WHAT THE TASK REQUIRES
Print the listing below from its opening line through the line holding "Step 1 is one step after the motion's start", both ends included.

——————

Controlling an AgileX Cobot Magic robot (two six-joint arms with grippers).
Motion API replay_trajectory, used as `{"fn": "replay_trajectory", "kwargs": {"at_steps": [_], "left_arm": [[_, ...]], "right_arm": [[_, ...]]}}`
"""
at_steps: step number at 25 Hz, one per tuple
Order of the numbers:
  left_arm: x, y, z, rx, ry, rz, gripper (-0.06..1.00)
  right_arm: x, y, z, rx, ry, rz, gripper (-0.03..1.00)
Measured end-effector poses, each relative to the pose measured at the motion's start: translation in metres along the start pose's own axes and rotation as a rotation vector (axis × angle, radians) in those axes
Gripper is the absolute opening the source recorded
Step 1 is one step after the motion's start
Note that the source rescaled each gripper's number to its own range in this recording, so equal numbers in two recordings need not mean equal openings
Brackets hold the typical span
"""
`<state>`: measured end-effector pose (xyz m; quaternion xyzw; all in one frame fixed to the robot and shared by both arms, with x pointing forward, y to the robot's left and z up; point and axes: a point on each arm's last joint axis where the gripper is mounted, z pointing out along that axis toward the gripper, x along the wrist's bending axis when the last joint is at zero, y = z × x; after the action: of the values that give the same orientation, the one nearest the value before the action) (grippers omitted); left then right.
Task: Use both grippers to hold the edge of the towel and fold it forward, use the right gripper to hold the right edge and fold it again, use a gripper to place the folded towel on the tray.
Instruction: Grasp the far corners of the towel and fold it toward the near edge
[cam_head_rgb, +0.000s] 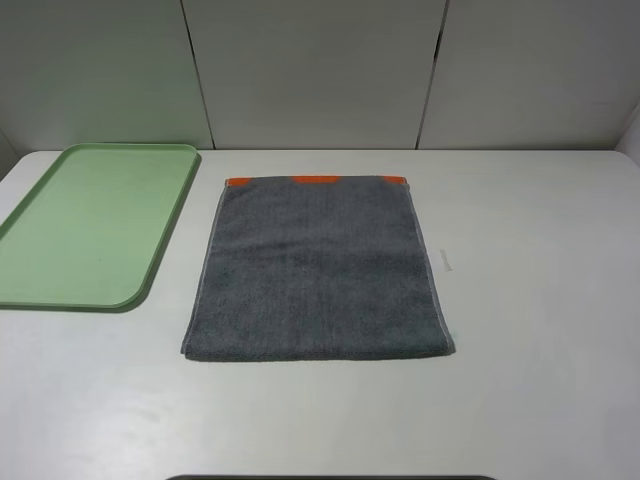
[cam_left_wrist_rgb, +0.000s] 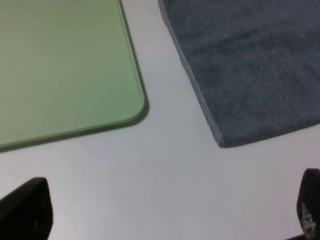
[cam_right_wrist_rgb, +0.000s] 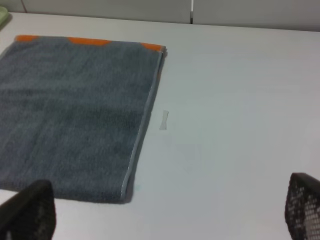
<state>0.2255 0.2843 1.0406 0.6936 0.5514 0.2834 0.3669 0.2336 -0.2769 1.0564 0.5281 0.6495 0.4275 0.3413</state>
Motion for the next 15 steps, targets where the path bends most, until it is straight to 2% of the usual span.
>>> {"fn": "replay_trajectory", "kwargs": {"at_steps": [15], "left_arm": [[0.0,-0.0001,-0.0001,0.0,-0.004,0.003,0.99]], "right_arm": [[0.0,0.0,0.0,0.0,0.0,0.0,1.0]]}}
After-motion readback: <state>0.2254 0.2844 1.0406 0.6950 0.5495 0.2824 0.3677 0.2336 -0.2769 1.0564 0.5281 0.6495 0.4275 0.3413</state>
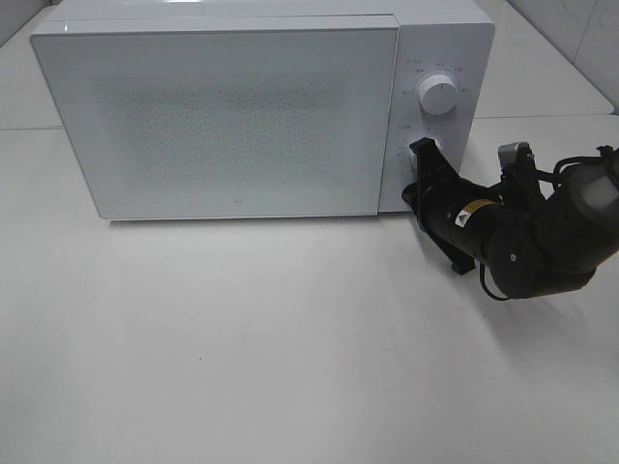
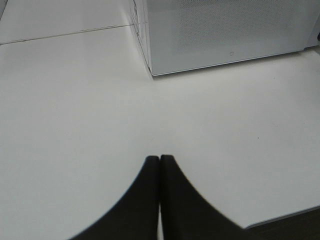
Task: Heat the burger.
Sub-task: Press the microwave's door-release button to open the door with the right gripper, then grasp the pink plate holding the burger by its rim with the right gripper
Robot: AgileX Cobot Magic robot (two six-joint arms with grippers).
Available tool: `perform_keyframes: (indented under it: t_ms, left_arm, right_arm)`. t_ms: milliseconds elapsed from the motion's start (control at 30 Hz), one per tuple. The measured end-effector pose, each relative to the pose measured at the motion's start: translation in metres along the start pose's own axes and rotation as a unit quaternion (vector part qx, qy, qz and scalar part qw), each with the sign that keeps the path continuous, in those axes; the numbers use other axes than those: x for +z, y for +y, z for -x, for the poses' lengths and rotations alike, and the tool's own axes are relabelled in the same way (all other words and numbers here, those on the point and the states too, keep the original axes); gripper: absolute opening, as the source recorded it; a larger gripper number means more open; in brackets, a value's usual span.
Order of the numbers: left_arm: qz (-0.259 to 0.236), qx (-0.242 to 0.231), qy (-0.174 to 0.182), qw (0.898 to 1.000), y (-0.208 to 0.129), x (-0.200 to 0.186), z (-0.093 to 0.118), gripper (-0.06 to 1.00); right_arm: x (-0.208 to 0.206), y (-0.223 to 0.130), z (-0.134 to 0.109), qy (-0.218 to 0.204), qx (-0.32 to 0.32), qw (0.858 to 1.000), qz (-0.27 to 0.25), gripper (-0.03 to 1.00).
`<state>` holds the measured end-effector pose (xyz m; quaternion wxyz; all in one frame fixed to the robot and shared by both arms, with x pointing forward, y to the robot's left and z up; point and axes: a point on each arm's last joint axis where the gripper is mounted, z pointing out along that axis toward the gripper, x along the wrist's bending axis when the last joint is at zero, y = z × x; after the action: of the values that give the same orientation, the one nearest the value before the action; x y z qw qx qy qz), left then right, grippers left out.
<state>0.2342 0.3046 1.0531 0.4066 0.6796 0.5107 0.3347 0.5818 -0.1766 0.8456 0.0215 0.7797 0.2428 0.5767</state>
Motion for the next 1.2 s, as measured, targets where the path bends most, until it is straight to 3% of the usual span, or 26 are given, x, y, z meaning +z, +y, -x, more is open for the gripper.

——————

ANSWER TO THIS PROBLEM
Controlling an AgileX Cobot Magic robot (two six-joint arms with grippers).
Motion API replay_trajectory, used as `{"fn": "replay_trajectory", "kwargs": {"at_steps": [_], "left_arm": [[_, ...]], "right_arm": [[_, ...]]}}`
"""
at_steps: step number at 25 Hz, one per tuple
Order of the numbers:
  left_arm: x, y, z, rx, ry, rz, gripper (-0.06..1.00)
  right_arm: x, y, z, rx, ry, rz, gripper (-0.03..1.00)
Measured end-effector poses, each relative to the pose measured at the motion's start: translation in metres along the start pose's own axes and rotation as a rotation vector (axis × angle, radians) in those axes
Gripper is the absolute opening the source recorded
Step 1 is one step after the motion's start

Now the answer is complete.